Required work:
Copy out each line of the data below in which "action" appears.

(Source material)

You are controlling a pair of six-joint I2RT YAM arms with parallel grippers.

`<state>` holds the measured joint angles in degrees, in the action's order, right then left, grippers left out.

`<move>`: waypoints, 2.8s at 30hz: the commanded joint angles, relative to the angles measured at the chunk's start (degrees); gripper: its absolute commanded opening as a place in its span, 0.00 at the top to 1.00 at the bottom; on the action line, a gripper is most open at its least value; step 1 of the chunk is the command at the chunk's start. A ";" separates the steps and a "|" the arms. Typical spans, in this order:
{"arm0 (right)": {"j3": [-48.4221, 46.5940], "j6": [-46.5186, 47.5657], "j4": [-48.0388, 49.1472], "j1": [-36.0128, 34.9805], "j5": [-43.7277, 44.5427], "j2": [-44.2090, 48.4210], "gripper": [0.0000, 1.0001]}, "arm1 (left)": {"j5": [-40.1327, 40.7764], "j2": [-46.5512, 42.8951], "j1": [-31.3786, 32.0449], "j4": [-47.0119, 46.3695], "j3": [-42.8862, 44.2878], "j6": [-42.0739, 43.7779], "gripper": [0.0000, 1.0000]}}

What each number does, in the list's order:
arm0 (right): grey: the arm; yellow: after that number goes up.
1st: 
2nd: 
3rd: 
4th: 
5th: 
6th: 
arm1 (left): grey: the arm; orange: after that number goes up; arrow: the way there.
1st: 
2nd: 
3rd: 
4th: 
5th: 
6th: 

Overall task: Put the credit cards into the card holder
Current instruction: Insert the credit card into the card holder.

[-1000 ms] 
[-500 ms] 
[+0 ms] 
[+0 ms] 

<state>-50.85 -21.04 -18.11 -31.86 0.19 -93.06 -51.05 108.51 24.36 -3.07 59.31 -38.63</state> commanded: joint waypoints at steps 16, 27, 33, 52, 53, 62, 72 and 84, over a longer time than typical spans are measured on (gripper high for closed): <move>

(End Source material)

The completed task:
`<state>` holds the measured joint angles in degrees, in the action's order, right then left, grippers left out.
`<move>`: waypoints, 2.8s at 30hz: the commanded joint angles, relative to the angles measured at the chunk's start (degrees); gripper: its absolute commanded opening as a place in its span, 0.00 at the top to 1.00 at the bottom; on the action line, a gripper is most open at its least value; step 1 of the chunk is the command at the chunk's start. A ";" separates the steps and a "|" the arms. Typical spans, in this order:

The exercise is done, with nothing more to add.